Em números absolutos, a Alemanha é o principal destino dos requerentes de asilo na UE, apesar de não estar nas fronteiras externas do bloco europeu – excetuados seus aeroportos.

 A Alemanha raramente deporta requerentes de asilo. Segundo o Departamento Federal para Migração e Refugiados (Bamf) do país, 220 mil novos pedidos de asilo foram encaminhados em 2023, até agosto. Em comparação, a Itália recebeu 64 mil requerimentos no mesmo período.

Itália ignora regras da UE

Há poucos dias, Alemanha e França suspenderam por completo o acolhimento voluntário de migrantes vindos da Itália. Em 2022, 3.500 foram transferidos do país mediterrâneo para outras nações da UE. Destes, em torno de mil foram para a Alemanha.

O ministro italiano do Interior, Matteo Piantedosi, reagiu com calma à decisão dos parceiros europeus, uma vez que essa estratégia não era de grande valia para o país. Ele confirmou que a Itália não adota mais as chamadas Diretrizes de Dublin, o procedimento de asilo da UE que obrigaria o país a aceitar de volta os migrantes que chegaram à Europa pela Itália.

“Não aceitamos mais as readmissões de migrantes de outros países, devido ao fluxo extraordinário que a Itália vem enfrentando há meses”, declarou Piantedosi.

ONU pede “mecanismo de solidariedade”

O secretário-geral da ONU, António Guterres, renovou seu apelo por solidariedade entre os Estados europeus; “Os esforços não cabem somente aos países de entrada, mas devem ser compartilhados pelos demais países.”

“Esse é um problema da UE. Deve haver um mecanismo de solidariedade. O fluxo inclui quem migra por questões econômicas. Deve ser possível identificar quem merece o status de refugiado, observando o respeito aos direitos humanos, “, afirmou Guterres na quarta-feira.

Após anos de duras negociações, os ministros do Interior da UE estão próximos de concluir um novo pacto sobre a imigração visando possibilitar procedimentos mais rápidos nas fronteiras e aceleração das deportações dos migrantes econômicos – os que buscam refúgio devido a dificuldades materiais em seus países de origem.

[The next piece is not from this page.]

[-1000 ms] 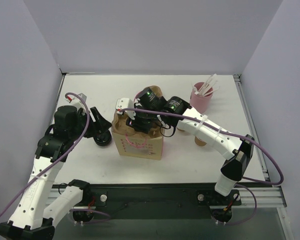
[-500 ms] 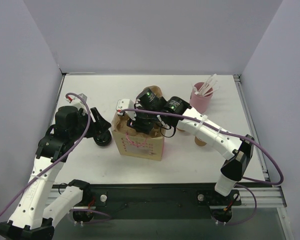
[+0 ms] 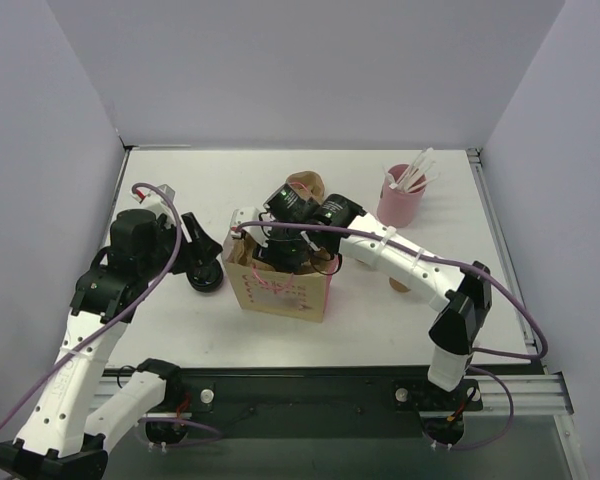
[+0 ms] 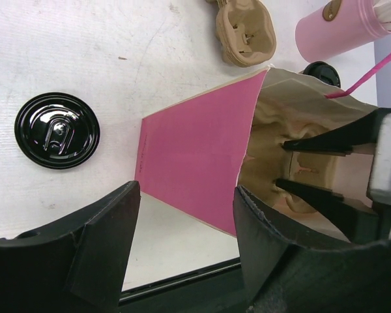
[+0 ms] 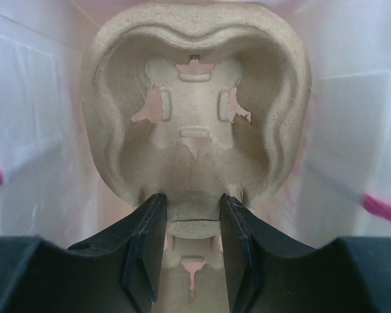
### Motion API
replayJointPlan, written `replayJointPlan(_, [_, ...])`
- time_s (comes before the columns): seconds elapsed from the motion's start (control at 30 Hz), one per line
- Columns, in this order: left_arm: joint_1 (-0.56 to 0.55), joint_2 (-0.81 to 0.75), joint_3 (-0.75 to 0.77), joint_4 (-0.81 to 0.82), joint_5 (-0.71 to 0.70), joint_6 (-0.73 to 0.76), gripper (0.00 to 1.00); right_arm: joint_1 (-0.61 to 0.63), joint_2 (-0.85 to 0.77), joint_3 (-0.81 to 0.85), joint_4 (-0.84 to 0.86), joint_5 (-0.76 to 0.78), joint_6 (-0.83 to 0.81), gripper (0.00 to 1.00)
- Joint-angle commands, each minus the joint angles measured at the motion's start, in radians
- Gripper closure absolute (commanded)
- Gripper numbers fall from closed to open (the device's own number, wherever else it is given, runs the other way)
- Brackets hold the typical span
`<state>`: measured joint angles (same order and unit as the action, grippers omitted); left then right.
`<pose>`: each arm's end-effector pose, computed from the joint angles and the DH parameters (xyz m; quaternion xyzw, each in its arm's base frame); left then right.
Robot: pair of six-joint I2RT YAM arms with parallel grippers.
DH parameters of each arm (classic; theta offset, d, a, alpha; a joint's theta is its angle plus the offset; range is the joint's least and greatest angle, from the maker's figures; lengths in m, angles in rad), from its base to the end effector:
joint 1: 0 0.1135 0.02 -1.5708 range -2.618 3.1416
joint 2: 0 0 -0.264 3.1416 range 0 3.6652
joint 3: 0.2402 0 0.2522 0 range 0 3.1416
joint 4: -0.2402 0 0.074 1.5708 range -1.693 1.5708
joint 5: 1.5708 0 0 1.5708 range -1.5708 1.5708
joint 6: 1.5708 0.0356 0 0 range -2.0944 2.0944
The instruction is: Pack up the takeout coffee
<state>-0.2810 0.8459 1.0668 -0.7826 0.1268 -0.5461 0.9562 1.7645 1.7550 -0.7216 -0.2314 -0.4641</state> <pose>0.1557 -0.0496 0.3651 -0.0851 0.8700 -0.2447 0.4195 0.2224 0.3292 0.3577 -0.6270 0.6571 0.2009 0.3670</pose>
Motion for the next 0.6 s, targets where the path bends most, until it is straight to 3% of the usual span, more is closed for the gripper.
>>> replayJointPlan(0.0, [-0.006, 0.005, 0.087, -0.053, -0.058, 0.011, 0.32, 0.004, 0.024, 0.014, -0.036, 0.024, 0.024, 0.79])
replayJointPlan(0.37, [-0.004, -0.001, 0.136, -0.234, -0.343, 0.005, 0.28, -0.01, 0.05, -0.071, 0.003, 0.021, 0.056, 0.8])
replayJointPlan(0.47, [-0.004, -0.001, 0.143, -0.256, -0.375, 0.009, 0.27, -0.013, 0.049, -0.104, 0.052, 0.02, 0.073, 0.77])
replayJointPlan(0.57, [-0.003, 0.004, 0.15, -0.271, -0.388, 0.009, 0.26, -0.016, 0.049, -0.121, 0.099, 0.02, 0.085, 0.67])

A Polônia e a Hungria, porém, rejeitam categoricamente o mecanismo de solidariedade, enquanto o governo italiano, também de direita, defende sua implementação. Segundo o ministro Piantedosi, a medida transferiria a responsabilidade dos países nas fronteiras externas da UE para todos os Estados-membros.

Em 28 de setembro, os ministros debaterão em Bruxelas o novo pacto sobre a imigração. Especialistas como o sociólogo Gerald Knaus creem que pode levar anos até as novas regras entrarem em vigor e seus impactos serem percebidos.

Tunísia não cumpre acordo

Um acordo entre a UE e a Tunísia, anunciado há dois meses, ainda não deu sinais de que estar funcionando. Bruxelas prometeu ajudar o regime tunisiano com o envio de 1 bilhão de euros, e espera em contrapartida a restrição do fluxo migratório a partir do país.  

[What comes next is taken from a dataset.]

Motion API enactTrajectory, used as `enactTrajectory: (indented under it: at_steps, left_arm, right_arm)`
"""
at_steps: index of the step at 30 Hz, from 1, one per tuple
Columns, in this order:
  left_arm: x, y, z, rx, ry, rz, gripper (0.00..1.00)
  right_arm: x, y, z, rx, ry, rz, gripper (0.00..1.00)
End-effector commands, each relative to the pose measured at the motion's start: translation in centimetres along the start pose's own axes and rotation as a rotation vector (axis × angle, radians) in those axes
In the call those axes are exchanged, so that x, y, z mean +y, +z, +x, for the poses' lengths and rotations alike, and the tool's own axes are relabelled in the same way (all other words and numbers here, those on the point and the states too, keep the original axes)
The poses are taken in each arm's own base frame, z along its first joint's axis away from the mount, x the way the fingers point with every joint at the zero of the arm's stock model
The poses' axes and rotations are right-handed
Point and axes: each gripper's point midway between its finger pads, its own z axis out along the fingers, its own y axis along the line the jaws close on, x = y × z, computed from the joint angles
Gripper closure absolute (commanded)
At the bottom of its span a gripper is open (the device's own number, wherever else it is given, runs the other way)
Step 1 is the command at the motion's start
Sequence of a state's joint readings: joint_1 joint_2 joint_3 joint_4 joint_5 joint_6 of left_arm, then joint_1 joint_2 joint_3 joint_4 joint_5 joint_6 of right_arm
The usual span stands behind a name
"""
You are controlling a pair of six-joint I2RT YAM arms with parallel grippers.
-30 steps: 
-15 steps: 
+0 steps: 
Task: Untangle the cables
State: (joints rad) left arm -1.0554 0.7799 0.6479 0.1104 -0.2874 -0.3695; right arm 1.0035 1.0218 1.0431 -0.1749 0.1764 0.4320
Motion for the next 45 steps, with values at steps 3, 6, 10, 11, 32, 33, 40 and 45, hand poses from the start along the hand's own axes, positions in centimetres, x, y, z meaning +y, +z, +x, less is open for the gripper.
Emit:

No momento, ocorre exatamente o contrário, critica o eurodeputado holandês Jeroen Lenaers: o número de migrantes continua aumentando, sem que haja qualquer mudança por parte dos tunisianos.

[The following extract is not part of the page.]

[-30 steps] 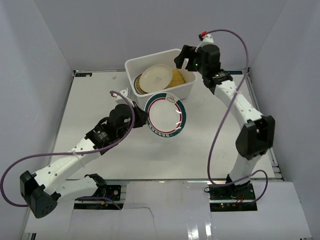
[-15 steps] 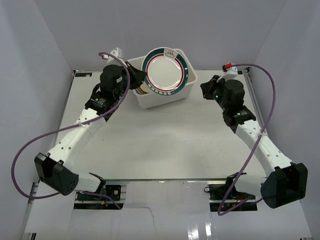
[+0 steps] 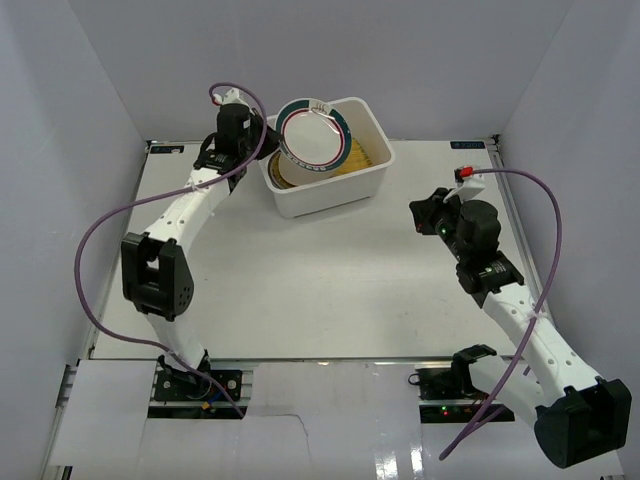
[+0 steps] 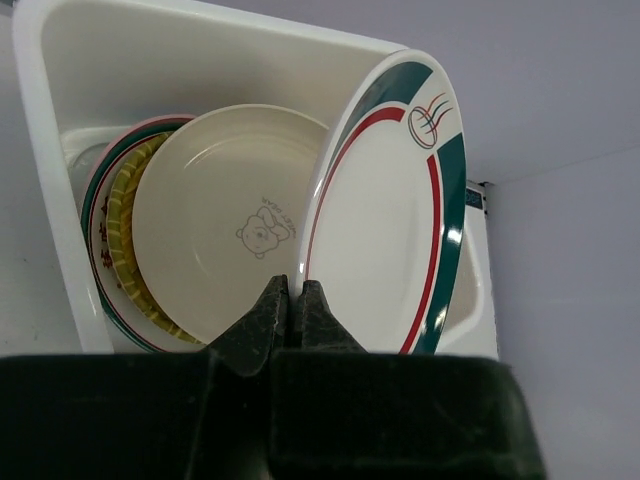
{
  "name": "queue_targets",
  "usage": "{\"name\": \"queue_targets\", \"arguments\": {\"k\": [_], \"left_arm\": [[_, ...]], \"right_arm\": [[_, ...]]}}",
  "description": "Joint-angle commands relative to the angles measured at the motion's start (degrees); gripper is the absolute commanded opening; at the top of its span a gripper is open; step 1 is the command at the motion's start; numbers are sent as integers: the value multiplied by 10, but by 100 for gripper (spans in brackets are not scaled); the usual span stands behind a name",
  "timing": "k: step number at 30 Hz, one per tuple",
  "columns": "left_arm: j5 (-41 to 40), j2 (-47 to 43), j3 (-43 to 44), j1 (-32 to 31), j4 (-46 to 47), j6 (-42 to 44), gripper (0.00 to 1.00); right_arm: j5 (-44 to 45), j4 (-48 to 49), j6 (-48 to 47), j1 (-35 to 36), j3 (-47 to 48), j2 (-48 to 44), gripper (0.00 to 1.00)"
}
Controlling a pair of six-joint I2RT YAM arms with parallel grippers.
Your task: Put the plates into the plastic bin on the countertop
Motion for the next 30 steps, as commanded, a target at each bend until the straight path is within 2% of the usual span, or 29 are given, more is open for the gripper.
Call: {"name": "queue_targets", "arguments": {"k": [1,5,8,9,10,12,13,16,18,19,21,22,23,26,30], "left_arm": [[32,30,62,3,10,-3,0],[18,77,86,3,-1,4,0],[23,108,117,4,-20,21,22],[32,113,124,3,-25,24,31],[37,110,126,3,-27,28,60],[48,96,119,3,-28,33,82],[49,73,110,3,-27,43,98],[46,19,77,3,-19,59,98],[42,-53,20,2,-14,74,98],[42,-80,-2,1,-6,78,98],[45,-167,-82,-1,4,90,98],[60,-198,-111,-3,14,95,98],[68,-257,-170,-3,19,99,98],[120,-342,-250,-7,19,99,98],[195,-513,-398,-9,4,106,98]], "right_arm": [[1,7,-5,-1,-17,-19,11],[-5,-3,-6,-2,-23,-26,12],[-8,-9,-5,-1,-26,-34,12],[-7,-10,-5,-1,-27,-39,13],[-7,-16,-5,-2,-27,-41,13],[-2,-22,-6,-1,-23,-47,16],[-1,-29,-6,-1,-21,-48,19],[0,-39,-8,-1,-11,-57,27],[-2,-44,-8,-1,-7,-63,41],[-2,-56,-8,-1,-6,-65,55],[0,-66,-13,-1,-4,-77,68],[1,-70,-14,-1,-3,-80,84],[7,-76,-17,-1,-2,-92,93],[17,-83,-26,-1,-2,-113,90],[78,-85,-14,-1,-2,-178,90]]}}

A Comissão Europeia afirma que esse acordo é só um memorando de entendimento, não devendo ser visto como um tratado com efeito legal. O presidente tunisiano, Kais Saied, já afirmou reiteradamente que se recusa a fazer o papel de polícia de fronteira para a Europa, e que os migrantes não devem permanecer na Tunísia.

Meloni não vê “respostas concretas”

O pacto com a Tunísia foi negociado pelos primeiros-ministros da Itália, Giorgia Meloni, e da Holanda, Mark Rutte, juntamente com a presidente da Comissão Europeia, Ursula von der Leyen.

Meloni exaltou o acordo como um sucesso de sua diplomacia, mas admitiu em entrevista à emissora RAI, na última quarta-feira, que não existe ainda uma resposta definitiva à questão da imigração.

“A questão do reassentamento para outros países da UE é secundária. Muito pouca gente foi redistribuída a partir da Itália nos últimos meses. Isso é só um cobertor de segurança. A questão não é como redistribuímos, mas como cessamos as chegadas à Itália, e ainda não vejo respostas concretas para isso”, reforçou a ultradireitista.